Criação a partir do nada: ideia coerente?

ÍndiceAlgo pode ser criado a partir do nada? Parece que não. Esse argumento foi oferecido por Shrek (sim, Shrek) em um debate no site Teismo.net e também, em uma versão semelhante, pelo ateu anarquista Sebastian Faure. Segundo pessoas como eles, se bem os entendi, a ideia de criação “ex nihilo” é irracional e incoerente. Logo, Deus não pode ter criado nem a matéria nem coisa alguma.

Antes de tudo, existem dois sentidos bastante diferentes que “criação a partir do nada” pode ter. O primeiro é algo que surge a partir do nada absoluto – outra é de uma quantidade que não existia e foi “adicionada” por alguém ou algo no mundo. No primeiro caso, temos um surgimento a partir do “não-ser”. No segundo caso, uma substância causa uma outra substância inteiramente nova à existência. Aceitar o primeiro caso seria negar o Princípio da Razão Suficiente e de forma alguma eu estou preparado para sustentar essa afirmação. Mas o segundo caso é passível de defesa.

A ideia que está por trás do poder causal de um ser que é onipotente é a possibilidade lógica. [1] Aqui, a possibilidade de qual falo não é a mesma que utilizamos para dizer que seres humanos não podem nadar o Atlântico em 5 minutos, por exemplo, ou que porcos não podem gerar asas para si (possibilidade física). Ao afirmar que algo é possível logicamente, isso é significa que a negação dessa ideia não é (e nem decorre de) nenhuma verdade necessária da lógica. Por exemplo:

  • (1) ‘A’ não é vermelho;

(1) é possível. Não  é necessário que algo seja vermelho. Assim, é possível que algo não o seja. Por outro lado, não é possível que:

  • (2) ‘A’ não é idêntico consigo mesmo;

Afirmar (2) seria negar a Lei da Identidade – uma lei cuja nenhuma mais correta pode ser concebida. Logo, (2) não é possível.

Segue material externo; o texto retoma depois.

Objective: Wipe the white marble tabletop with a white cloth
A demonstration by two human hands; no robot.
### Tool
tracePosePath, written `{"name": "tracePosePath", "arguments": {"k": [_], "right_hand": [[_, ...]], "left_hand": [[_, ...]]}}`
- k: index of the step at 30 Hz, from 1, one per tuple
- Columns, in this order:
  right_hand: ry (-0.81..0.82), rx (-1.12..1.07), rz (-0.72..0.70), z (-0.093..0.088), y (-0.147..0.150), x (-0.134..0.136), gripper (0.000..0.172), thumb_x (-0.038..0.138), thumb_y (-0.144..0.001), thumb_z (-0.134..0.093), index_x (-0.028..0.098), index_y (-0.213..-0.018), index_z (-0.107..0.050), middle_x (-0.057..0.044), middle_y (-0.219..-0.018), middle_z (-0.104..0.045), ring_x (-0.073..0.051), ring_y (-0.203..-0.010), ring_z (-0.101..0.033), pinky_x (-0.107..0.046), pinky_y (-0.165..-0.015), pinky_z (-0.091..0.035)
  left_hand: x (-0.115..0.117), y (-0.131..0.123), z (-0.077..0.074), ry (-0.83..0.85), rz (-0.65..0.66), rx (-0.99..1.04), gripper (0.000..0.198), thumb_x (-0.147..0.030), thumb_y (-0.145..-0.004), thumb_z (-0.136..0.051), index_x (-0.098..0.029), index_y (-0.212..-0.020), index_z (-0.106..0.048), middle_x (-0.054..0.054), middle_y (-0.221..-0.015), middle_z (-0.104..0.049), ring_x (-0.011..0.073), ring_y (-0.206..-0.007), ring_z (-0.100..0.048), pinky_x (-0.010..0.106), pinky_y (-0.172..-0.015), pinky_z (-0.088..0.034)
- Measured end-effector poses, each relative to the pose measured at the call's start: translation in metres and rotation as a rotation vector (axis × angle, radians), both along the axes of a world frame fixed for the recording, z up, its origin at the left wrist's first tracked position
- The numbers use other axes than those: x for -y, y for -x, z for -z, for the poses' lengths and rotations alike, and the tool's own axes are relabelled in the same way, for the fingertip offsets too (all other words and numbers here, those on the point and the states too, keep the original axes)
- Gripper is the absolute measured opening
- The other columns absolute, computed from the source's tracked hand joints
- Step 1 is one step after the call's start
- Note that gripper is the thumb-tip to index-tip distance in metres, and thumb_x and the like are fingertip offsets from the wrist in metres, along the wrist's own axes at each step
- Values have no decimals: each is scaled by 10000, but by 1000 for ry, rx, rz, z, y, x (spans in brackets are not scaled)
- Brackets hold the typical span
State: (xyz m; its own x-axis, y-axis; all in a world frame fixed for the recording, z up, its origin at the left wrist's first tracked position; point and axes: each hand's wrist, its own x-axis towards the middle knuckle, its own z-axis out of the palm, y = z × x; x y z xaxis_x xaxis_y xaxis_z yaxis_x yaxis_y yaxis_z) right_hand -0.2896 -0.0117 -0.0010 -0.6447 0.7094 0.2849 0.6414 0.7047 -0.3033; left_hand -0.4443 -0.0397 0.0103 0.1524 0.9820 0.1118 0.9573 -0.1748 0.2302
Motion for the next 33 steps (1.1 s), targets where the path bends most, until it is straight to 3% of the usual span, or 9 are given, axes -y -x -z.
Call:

E a criação ex nihilo, então, é possível? Eu diria que sim. É facilmente concebível – do ponto de vista lógico – que um dia eu acorde e me encontre com o poder de causar coisas que não existiam para a existência sem que elas sejam meras transformações de materiais já existentes. Eu poderia ser um pintor que, cada vez que meu pote de vermelho ou de azul acabasse, simplesmente fechasse os olhos e pensasse: “Que o pote de tinta fique cheio novamente”. Um microssegundo depois de um terminar meu pensamento, eu abro os olhos e vejo que a tinta está cheia de novo. Eu poderia também fechar os olhos e pensar: “Na próxima vez que abrir os olhos, terei um sexto dedo”. Ao abrir os olhos, veria que o dedo está lá. Vários testes poderiam ser feitos (como selar meu atelier, garantindo que nada entrou nem saiu durante a execução do ato e medir a quantidade de massa e energia antes e depois do teste) para garantir que esse material é inteiramente novo e não é uma mera transformação do que já existia dentro do meu estúdio. Não há nenhuma contradição lógica ao contarmos uma história como essa. Logo, ainda que os seres humanos não tenham o poder de causar algo ex nihilo, essa é uma ação perfeitamente concebível. E se é possível do ponto de vista lógico, então um ser onipotente poderia fazê-la.

De qualquer forma, esse argumento não seria necessariamente um problema para a crença em Deus, mas somente para uma doutrina de criação ex nihilo. Mas nem sequer como uma objeção a essa doutrina ele funciona. Dessa forma, concluo que o argumento da impossibilidade dessa ação está refutado.